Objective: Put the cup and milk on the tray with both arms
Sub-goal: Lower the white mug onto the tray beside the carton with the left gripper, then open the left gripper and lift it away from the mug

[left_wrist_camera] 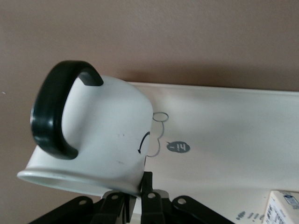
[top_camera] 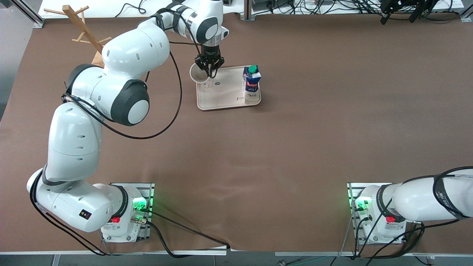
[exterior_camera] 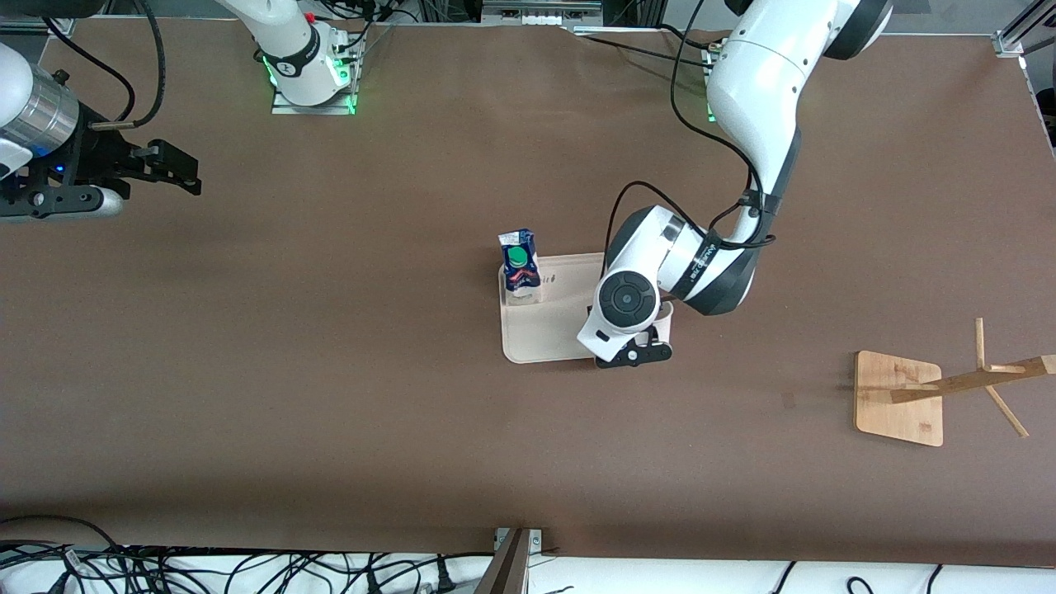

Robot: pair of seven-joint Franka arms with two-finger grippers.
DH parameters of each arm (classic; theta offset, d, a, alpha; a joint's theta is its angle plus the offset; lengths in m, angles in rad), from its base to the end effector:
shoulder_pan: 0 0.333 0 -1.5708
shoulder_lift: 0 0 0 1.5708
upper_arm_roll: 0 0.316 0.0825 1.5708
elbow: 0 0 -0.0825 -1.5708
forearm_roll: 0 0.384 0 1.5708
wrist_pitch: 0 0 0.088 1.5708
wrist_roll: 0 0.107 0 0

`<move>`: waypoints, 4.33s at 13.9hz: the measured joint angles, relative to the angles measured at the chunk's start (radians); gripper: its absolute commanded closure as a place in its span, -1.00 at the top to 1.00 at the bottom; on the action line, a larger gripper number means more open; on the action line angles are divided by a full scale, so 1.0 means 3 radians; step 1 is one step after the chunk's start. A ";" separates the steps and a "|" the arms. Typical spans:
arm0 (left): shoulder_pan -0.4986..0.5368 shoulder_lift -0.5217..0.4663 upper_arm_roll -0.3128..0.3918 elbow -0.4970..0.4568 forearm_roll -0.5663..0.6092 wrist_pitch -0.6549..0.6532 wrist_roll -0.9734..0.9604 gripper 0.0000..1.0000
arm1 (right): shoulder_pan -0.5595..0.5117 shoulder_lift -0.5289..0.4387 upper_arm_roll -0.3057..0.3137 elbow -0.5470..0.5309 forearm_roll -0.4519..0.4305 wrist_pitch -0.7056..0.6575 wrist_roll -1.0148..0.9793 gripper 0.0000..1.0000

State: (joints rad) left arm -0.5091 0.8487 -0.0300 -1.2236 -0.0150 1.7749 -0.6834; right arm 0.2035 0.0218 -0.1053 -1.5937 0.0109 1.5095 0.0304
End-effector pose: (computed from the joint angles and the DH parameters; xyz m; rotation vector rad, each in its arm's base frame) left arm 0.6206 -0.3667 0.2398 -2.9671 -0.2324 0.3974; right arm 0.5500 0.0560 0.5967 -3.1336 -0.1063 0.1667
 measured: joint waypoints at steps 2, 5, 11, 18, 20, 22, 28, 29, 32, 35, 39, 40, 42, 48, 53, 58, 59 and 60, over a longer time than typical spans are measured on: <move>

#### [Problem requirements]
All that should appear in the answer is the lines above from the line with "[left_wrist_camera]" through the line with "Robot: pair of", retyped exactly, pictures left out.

#### [Response box]
[left_wrist_camera] 
[top_camera] 
[exterior_camera] 

Robot: pair of seven-joint Franka arms with two-finger grippers.

The required answer is now complete.